▶ What the exercise asks:
All lines before the one containing "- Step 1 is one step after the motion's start", plus that line itself, are to be printed exactly as they appear below.

▶ Collected data:
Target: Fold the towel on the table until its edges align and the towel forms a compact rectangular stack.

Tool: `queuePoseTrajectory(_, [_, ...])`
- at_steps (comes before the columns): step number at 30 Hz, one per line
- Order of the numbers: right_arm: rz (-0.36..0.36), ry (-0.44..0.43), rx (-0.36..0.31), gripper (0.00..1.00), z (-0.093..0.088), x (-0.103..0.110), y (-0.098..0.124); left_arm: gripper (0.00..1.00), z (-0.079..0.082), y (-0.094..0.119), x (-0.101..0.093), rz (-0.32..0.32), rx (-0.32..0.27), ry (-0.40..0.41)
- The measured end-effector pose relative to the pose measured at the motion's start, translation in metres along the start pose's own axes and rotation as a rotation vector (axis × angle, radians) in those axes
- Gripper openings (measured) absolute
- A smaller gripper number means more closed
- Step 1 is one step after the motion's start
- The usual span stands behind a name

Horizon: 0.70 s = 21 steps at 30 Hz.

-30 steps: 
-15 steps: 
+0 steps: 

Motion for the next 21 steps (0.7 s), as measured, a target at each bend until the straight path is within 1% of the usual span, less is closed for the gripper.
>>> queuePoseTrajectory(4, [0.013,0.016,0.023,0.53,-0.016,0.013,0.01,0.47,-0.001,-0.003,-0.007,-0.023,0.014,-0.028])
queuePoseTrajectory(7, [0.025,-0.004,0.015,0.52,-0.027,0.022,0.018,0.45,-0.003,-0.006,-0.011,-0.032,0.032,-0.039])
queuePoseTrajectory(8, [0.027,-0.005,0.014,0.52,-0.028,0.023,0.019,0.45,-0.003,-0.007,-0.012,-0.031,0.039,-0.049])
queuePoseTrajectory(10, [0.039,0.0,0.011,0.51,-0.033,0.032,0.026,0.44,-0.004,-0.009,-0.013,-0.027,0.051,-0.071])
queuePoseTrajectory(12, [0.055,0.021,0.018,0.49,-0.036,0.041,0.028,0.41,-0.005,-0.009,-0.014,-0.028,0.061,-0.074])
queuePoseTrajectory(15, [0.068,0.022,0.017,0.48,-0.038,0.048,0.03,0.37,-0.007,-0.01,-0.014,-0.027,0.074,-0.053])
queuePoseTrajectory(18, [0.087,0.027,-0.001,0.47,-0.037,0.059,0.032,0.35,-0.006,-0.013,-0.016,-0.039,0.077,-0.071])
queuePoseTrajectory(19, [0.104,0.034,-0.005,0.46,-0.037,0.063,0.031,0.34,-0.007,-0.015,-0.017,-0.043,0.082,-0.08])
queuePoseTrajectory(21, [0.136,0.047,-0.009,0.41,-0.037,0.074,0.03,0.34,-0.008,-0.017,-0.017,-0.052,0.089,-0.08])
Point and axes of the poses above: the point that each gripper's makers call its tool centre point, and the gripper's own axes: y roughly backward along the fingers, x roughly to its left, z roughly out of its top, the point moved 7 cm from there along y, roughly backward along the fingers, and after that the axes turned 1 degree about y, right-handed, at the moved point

▶ Result of the exercise:
Target: Fold the towel on the table until its edges align and the towel forms a compact rectangular stack.

Tool: `queuePoseTrajectory(_, [_, ...])`
- at_steps (comes before the columns): step number at 30 Hz, one per line
- Order of the numbers: right_arm: rz (-0.36..0.36), ry (-0.44..0.43), rx (-0.36..0.31), gripper (0.00..1.00), z (-0.093..0.088), x (-0.103..0.110), y (-0.098..0.124); left_arm: gripper (0.00..1.00), z (-0.079..0.082), y (-0.094..0.119), x (-0.101..0.093), rz (-0.32..0.32), rx (-0.32..0.27), ry (-0.40..0.41)
- The measured end-effector pose relative to the pose measured at the motion's start, translation in metres along the start pose's own axes and rotation as a rotation vector (axis × angle, radians) in those axes
- Gripper openings (measured) absolute
- A smaller gripper number means more closed
- Step 1 is one step after the motion's start

This completes the exercise.